Icing a knee injury is an excellent way to minimize swelling and pain. If you can, apply ice immediately after an injury. Additionally, applying ice, a cold pack, or even a bag of frozen vegetables for 10 to 15 minute intervals, 3-5 times a day while you’re elevating your knee can speed the healing process along.
Exercise is not only an effective way to deal with knee pain but also to prevent it from getting worse. It aids in weight-loss, which in turn will reduce the pressure exerted on your knees because of excessive body weight. Regular exercising may also help strengthen the knees and make them less prone to causing further pain in the back of Knee. Make sure you warm up prior exercise and use knee support. You can also try yoga to enhance flexibility and gain strength in the muscles. Any muscle soreness after exercise can be eased by using an ice bag on sore areas post work out.
Following the first 48 hours, you can also use moist heat to reduce pain and reestablish flexibility. Alternate between cold packs and a heating pad for the best effects.
Alter your diet
Switch to a diet that has low levels of sodium, as sodium is said to increase water retention in the body and also contributes to swelling. While vitamin C can be great for your knees, try to stay away from vegetables like tomatoes, potatoes, and eggplant. You must keep in mind these six foods that will help you keep your knees healthy – avocados, berries, ginger, soy, and fish rich in omega 3 fats, like salmon, mackerel, and tuna.
Compression and Massage
Wrapping the painful or injured knee with an elastic bandage can decrease swelling and provide support. Just make sure that you don’t over-tighten the compression bandage, as that will only exacerbate your knee pain. If the area isn’t too painful to the touch, gentle massage can also increase blood flow to the area, promoting healing. A quick online search should provide you with several gentle stretches and massages for your specific knee condition.

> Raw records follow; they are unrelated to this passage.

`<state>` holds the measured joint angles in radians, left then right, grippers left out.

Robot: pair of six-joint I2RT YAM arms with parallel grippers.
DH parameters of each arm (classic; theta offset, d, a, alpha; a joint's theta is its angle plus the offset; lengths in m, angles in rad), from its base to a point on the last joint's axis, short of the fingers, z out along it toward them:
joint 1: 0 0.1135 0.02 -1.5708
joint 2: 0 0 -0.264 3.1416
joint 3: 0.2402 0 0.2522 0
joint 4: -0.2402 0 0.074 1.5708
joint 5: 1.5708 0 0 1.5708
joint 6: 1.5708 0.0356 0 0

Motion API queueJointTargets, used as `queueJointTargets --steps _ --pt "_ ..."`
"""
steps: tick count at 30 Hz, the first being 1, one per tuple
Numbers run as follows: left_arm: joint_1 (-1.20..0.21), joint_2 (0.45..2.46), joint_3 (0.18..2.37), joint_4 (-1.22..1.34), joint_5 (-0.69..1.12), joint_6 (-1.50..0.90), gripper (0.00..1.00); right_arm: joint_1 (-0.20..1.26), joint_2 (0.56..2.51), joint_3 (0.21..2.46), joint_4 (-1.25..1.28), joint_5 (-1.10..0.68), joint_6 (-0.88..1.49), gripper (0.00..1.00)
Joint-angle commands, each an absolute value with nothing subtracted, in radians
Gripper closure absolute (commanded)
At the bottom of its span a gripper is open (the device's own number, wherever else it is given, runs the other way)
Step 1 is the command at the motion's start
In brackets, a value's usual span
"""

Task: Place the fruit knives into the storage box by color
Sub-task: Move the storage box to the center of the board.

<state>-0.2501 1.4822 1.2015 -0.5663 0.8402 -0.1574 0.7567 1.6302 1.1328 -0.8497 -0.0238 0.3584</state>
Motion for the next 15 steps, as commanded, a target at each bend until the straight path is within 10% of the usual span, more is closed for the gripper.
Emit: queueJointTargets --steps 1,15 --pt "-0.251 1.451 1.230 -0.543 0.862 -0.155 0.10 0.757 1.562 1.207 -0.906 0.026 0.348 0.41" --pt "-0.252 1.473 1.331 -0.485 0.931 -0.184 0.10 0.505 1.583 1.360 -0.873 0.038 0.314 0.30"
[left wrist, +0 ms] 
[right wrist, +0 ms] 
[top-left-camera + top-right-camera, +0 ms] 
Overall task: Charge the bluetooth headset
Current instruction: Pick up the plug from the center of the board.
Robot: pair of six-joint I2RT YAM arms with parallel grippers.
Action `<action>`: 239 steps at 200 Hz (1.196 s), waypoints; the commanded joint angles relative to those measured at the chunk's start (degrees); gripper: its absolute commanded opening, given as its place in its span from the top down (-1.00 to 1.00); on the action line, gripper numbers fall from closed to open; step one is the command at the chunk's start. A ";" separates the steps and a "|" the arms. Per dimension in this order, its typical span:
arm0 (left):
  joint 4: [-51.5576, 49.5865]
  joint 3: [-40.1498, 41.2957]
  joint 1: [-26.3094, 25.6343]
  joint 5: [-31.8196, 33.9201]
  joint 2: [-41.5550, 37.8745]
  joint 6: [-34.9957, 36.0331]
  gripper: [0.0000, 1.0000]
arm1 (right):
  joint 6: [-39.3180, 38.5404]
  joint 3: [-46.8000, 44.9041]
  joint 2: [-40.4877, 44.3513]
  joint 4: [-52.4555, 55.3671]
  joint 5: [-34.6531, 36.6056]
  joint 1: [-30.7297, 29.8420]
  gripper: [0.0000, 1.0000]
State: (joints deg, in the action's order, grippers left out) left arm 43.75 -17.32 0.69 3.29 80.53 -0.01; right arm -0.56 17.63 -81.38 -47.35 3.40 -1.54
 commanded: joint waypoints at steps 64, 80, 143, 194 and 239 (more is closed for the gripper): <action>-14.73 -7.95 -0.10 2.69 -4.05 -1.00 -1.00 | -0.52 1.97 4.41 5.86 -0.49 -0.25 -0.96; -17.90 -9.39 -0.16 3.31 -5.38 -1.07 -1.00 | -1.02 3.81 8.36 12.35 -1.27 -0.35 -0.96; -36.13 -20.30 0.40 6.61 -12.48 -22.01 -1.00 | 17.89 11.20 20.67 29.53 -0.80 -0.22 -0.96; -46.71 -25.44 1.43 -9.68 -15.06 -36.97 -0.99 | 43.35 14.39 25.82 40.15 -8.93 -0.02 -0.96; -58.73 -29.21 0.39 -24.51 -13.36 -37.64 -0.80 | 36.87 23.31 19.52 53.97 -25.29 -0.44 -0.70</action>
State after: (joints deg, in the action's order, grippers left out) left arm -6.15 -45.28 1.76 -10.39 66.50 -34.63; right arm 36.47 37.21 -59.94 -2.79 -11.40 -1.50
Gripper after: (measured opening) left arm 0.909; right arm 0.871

Popping an anti-inflammatory tablet can provide temporary relief from knee aches. But, one thing you need to know is that this is a temporary solution and won’t completely cure your knee pain. You need to know the root cause of the ache and tackle it with proper medication, provided by a prescribed doctor.
Studies have shown that acupuncture can be quite effective in relieving knee pain. It increases blood flow in the injured/affected area and helps remove the toxins and fluids that are build up in the It helps in relaxing your muscles which results in reduced pain in the knee area, giving you the freedom to move around with ease.
Use proper footwear at all times
Your feet carry you. This is exactly why wearing proper footwear is so important, especially when you have chronic knee pain. The right kind of shoes can decrease the pressure put on your knees, provide knee support, and help relieve pain while walking, etc. making it easier for you to accomplish day-to-day activities.
Talk to Your Doctor about Physical Therapy
If your knee pain or injury hasn’t healed within two weeks, talking to your physician or health care practitioner about physical therapy or other medical solution may be a good idea.